Esses quatro corruptos vão ganhar. E o país não se vai mover para o Atlântico nem um milímetro. Infelizmente. Nada de significativo vai mudar. Daqui a uns meses (anos, da forma como funciona a nossa Justiça) alguns desses senhores(as) poderão ser deditos, mas o nosso povinho hé-de escolher outros corruptos populares e que amantes de bébes e velhinhas para eleger. E o Circo vai continuar a passar...

Publicado por: Rui Martins às setembro 25, 2005 06:00 PM

ui ...a Joana acordou inspirada . Diz a má lingua aqui na terrinha , que o ( já vai com 4 ou 5 mandatos ) Jose Ministro Dos Santos , actual e futuro presidente da camara municipal de Mafra , deve ter uma fortuna consideravel graças um uma simples regra , por cada predio aprovado éra dado ao ilustre presidente da autraquia ou 50000 euros "cash" ou um apartamento ( duplex ) , mas isto é apenas má lingua , os factos são : varias empressas semimunicipais entre elas uma empressa proprietaria de uma auto-estrada (Malveira - Mafra ) .. hehehe , como este senhor deve haver poucos , (com uma auto-estrada não deve haver mais nenhum , no resto até deve haver bem pior ) .

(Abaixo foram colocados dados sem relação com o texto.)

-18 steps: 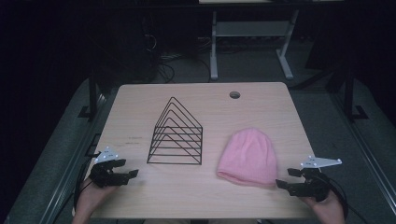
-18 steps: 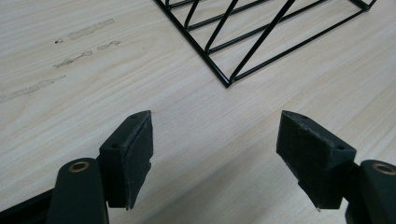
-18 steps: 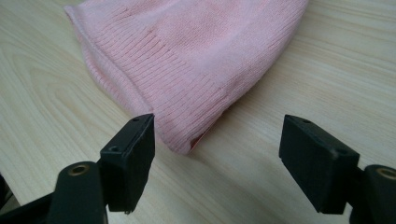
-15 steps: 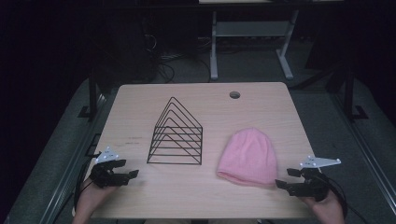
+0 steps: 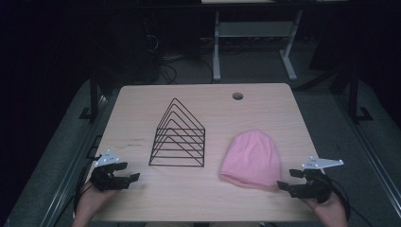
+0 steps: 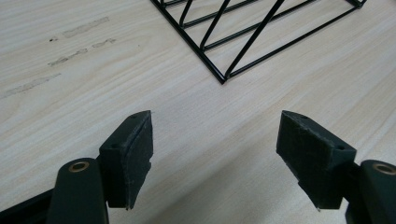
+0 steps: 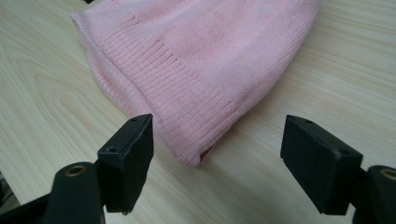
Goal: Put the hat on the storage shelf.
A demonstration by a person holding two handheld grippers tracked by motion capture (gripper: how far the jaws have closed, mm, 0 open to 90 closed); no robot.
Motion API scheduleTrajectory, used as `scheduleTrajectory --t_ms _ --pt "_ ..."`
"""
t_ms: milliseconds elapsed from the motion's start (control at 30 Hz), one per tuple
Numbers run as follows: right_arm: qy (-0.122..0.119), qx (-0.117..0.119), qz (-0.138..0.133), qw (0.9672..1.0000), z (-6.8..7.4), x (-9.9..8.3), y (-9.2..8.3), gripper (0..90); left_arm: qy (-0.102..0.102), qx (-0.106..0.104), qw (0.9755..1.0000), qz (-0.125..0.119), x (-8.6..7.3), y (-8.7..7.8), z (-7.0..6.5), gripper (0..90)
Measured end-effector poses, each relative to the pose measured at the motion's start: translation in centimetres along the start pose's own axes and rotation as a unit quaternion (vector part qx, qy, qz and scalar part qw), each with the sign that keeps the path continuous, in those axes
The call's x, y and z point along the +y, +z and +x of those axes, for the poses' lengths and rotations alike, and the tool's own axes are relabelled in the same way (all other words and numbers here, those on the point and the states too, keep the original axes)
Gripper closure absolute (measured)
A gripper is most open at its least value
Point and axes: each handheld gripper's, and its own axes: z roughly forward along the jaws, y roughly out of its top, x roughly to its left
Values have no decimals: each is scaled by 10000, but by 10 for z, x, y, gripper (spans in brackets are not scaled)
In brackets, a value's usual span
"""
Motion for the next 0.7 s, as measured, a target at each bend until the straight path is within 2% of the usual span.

Publicado por: jojo às setembro 25, 2005 06:54 PM

Ai a excelência destes textos!
Mais uma vez...FANTÁSTICO!

Aquele abração do
Zecatelhado

Publicado por: zecatelhado às setembro 25, 2005 06:56 PM

Achava piada a que ganhassem apenas porque isso seria uma machadada nas estruturas partidárias.

Publicado por: Redinha às setembro 25, 2005 07:16 PM

Nessa coisa das autarquias já sofri várias perdas de inocência. Faço votos de assistir ao 1º caso de aplicação do chamado Direito de Regresso sobre ex-autarcas, no caso José Luís Judas aqui em Cascais. Aí talvez comecem todos a ter mais pudor.

Depois há o problema da lei dos loteamentos.

Finalmente sempre houve corrupção, desde o Império Romano...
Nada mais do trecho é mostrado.